Geochemical and isotopic data of Zheduo-Gongga granitic intrusive complex, eastern margin of the Tibetan Plateau: no evidence for middle-lower crustal flow

Geophysical studies have shown that middle-lower crustal flow started from central Tibetan Plateau may exist in the eastern margin of the Tibetan Plateau, which controls the mountain building, crustal thickening and deformation (Schoenbohm et al., 2006; Bai et al., 2010; Bao et al., 2015; Zhu et al., 2017). However, no geological and petrological evidence have been presented. We carried out detailed studies on the geochemical and isotopic compositions of the Mesozoic-Cenozoic Zheduo-Gongga granitic intrusive complex on the eastern margin of the Tibet Plateau. Geochronology studies show that these granitoid rocks are formed during Mesozoic to Cenozoic, including ~220-200 Ma Gongga granodiorite to biotite granite with mafic enclaves, ~40 Ma Zheduo gneissic granite, ~28 Ma Zheduo monzogranite, and ~20-4 Ma Zheduo biotite granite and monzogranite. Two groups of geochemical features are obtained: Group 1 (gnessic granite, granodiorite, monzogranite, and leucogranite) has relatively low K2O, Th/La, La/Yb and Rb/Sr ratios, but high Sr/Y ratio with no Eu negative anomalies; Group 2 (biotite granite) has relatively high K2O, Th/La, La/Yb and Rb/Sr ratios, but low Sr/Y with strong negative Eu anomalies. The Sr-Nd-Hf-O isotopic studies on plagioclase, apatite and zircon show that their sources are primarily the basement of the western margin of Yangtze Craton and Songpan-Ganzi sediments. These features indicate that they have different petrogenesis processes.

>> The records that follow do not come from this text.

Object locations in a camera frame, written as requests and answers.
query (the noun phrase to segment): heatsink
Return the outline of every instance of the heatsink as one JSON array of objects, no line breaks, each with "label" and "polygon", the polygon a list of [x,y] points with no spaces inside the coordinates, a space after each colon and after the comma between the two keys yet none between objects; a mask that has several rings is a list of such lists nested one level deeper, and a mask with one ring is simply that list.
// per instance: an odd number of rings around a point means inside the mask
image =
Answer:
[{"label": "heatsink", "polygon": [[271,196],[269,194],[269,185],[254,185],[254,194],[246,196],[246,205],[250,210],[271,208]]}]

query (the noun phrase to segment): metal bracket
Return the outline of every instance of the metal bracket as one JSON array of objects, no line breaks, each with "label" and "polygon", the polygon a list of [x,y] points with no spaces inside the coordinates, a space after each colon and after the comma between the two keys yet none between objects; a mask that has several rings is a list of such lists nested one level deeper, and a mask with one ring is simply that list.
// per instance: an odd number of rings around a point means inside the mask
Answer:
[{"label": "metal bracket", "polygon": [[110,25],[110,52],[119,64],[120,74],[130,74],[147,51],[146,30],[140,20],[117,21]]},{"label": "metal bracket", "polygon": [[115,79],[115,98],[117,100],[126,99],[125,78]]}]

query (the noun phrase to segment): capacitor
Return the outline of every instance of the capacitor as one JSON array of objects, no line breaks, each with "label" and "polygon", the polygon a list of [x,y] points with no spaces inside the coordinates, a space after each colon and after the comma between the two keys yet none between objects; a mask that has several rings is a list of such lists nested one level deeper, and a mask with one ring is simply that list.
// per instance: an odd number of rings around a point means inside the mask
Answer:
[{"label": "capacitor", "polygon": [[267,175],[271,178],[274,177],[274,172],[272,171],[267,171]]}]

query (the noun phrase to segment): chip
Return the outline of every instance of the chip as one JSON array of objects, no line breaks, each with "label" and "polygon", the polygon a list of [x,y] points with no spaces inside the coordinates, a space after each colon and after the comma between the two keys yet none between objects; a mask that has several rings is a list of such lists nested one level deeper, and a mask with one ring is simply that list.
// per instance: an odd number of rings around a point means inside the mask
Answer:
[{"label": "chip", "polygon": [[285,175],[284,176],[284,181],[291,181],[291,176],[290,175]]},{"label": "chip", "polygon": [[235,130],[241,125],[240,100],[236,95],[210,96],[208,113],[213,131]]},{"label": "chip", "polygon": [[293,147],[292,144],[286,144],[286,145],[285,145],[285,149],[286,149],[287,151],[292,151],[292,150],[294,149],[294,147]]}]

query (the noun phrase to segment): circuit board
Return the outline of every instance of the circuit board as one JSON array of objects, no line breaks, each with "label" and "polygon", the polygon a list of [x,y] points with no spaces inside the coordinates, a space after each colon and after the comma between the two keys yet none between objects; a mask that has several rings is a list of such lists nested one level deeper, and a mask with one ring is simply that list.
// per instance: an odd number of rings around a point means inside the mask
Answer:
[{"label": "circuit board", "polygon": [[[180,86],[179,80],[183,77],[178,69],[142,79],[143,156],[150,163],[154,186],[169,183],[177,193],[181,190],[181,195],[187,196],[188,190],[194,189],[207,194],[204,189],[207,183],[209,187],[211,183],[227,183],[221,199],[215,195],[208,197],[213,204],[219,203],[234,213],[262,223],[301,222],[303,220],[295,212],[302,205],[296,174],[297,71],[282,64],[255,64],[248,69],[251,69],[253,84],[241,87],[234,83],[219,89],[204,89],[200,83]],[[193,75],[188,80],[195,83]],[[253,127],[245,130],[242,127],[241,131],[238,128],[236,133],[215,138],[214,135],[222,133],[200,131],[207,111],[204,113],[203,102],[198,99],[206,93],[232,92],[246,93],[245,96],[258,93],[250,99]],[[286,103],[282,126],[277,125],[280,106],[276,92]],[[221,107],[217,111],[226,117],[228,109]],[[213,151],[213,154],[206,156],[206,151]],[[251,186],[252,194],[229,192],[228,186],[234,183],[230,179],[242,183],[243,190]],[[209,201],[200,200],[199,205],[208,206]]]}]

Group 1 is mainly derived from partial melting of mafic rocks in the lower crust, whereas the Group 2 is primarily derived from partial melting of metasedimentary rocks experiencing fractionation of plagioclase. Magma derived from different sources mixing with each other are observed as well. Therefore, from geochemical aspects, no exotic materials are involved in the formation of granitoid rocks during Mesozoic to present. The flow of crustal material in the middle-lower crust may be not existed. The low velocity and high conductivity layer in the middle-lower crust may represent a regional partial melting zone, which could be related to the upwelling of asthenosphere. Both crustal deformation and upwelling of asthenosphere may contribute to the crustal thicknening and uplift.